In a return to the good old format, it’s just the two of us (i.e. no expert guests). The two substantive parts see us discussing the well-known Salini criteria [12:20] and the more practical issue of procedural orders [30:35]. Happy Fun Time is about the unsung heroes of the treaty world: all the international instruments that do not have the glamour of the New York Convention but still might come up in arbitration [47:30].
In the final conversations from Sydney, we first talk to Campbell McLachlan and Matthew Weiniger about the second edition of their book on substantive principles in international investment law. It's been 10 years since the first edition: what has happened during the work with the second [TIME 08:41]? We then talk to Catherine Rogers about Arbitrator Intelligence, which aims to change the process through which arbitrators are appointed, away from the old school phone calls and into the 21st century [TIME 32:08]. The final segment is a Happy Fun Time one. Business development at law firms: what is it and must we all engage in it [TIME 01:10:32]?
Remember that OUP offers our listeners great discounts. You can use them for Campbell's and Matthew's book (both hardback and paperback), as well as for the first edition of Catherine's book Ethics in International Arbitration (hardback and paperback)
Joel is in Copenhagen and Brian is in Amsterdam so the initial segment is recorded remotely, in a way that brings back memories from the early days of DIY audio. Thankfully, most of the episode was recorded in Sydney, where we first talk to ICSID Secretary-General Meg Kinnear about ISDS reform and ICSID's role in it [TIME 9:27]. Next, Ben Hayward discusses conflict of laws in international commercial arbitration (he has a great book out, if you use this link you will get a good discount from Oxford University Press) [TIME 35:12]. Finally, Hugh Carlson discusses AI and cybersecurity and how they interact with arbitration [TIME TIME 59:27]. No Happy Fun Time this week - it will be back next week, in the final episode from Sydney (we think).
Still in Sydney, we talk to three heavy-weights: Christophe Bondy is first out, discussing his experience representing states in investment arbitration [TIME 12.:27]. Then, Stavros Brekoulakis talks to us about public-private arbitration (for an article on the topic, see here) [TIME 39:35]. Finally, Susan Franck focuses on our favourite nerd topic: costs [TIME 1:03:46].

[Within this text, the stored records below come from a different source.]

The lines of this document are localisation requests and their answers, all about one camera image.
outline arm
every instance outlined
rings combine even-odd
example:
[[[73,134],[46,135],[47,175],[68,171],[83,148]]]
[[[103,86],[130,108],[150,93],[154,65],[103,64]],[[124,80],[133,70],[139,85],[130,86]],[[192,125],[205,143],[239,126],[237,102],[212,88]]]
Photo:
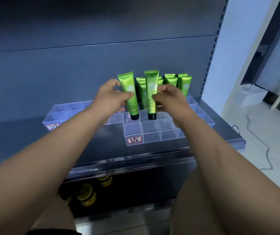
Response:
[[[154,100],[189,140],[215,209],[228,229],[238,234],[280,234],[280,188],[199,118],[179,89],[165,85],[159,90]]]
[[[113,90],[116,85],[117,80],[109,80],[86,110],[0,165],[0,228],[7,234],[30,229],[96,130],[124,109],[120,106],[132,93]]]

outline tile floor
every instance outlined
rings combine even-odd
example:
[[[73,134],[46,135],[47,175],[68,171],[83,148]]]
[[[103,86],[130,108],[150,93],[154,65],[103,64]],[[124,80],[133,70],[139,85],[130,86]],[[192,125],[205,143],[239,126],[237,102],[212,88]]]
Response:
[[[259,169],[267,169],[270,167],[266,159],[267,147],[247,130],[247,115],[251,120],[249,129],[270,147],[268,155],[273,170],[262,171],[280,187],[280,111],[270,110],[262,102],[244,108],[232,106],[225,117],[229,124],[238,126],[236,131],[246,140],[246,149],[240,153]],[[79,220],[77,229],[83,235],[166,235],[169,234],[169,211],[127,214],[96,222]]]

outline person's left hand
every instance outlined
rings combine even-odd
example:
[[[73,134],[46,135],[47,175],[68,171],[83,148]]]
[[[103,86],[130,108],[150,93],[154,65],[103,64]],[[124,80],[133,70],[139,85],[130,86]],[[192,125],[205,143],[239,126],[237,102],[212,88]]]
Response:
[[[115,86],[120,85],[117,79],[108,80],[100,87],[96,98],[88,107],[88,109],[93,110],[95,115],[104,123],[106,123],[108,118],[116,111],[123,111],[125,108],[121,106],[124,106],[125,101],[134,95],[133,92],[121,92],[114,89]]]

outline thigh
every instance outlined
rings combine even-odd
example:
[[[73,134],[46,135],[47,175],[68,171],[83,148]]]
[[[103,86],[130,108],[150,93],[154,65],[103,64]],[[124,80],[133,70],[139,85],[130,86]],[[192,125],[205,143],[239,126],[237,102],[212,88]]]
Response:
[[[75,220],[70,208],[58,195],[49,201],[31,230],[49,228],[76,230]]]
[[[181,187],[170,214],[171,234],[225,234],[199,169]]]

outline white box
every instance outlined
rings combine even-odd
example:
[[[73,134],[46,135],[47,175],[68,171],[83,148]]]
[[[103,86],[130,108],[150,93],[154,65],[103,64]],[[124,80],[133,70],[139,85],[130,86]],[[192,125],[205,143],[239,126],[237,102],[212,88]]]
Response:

In our second episode from Sydney, we have three conversations with ICCA speakers. First, Wendy Miles and Nicola Swan discuss issues relating to CORE, a Canadian ombudsman for responsible corporations [TIME 9:17]. Second, Claus von Wobeser reflects on a 40-year long career [TIME 40:04]. The third segment, finally, is technically no Happy Fun Time, although Mark Kantor does a good job of entertaining us when discussing the use of arbitration in employment contracts, including over matters of discrimination and harassment (and yes, The Stormy Arbitration pops up again) [TIME 1:09:52].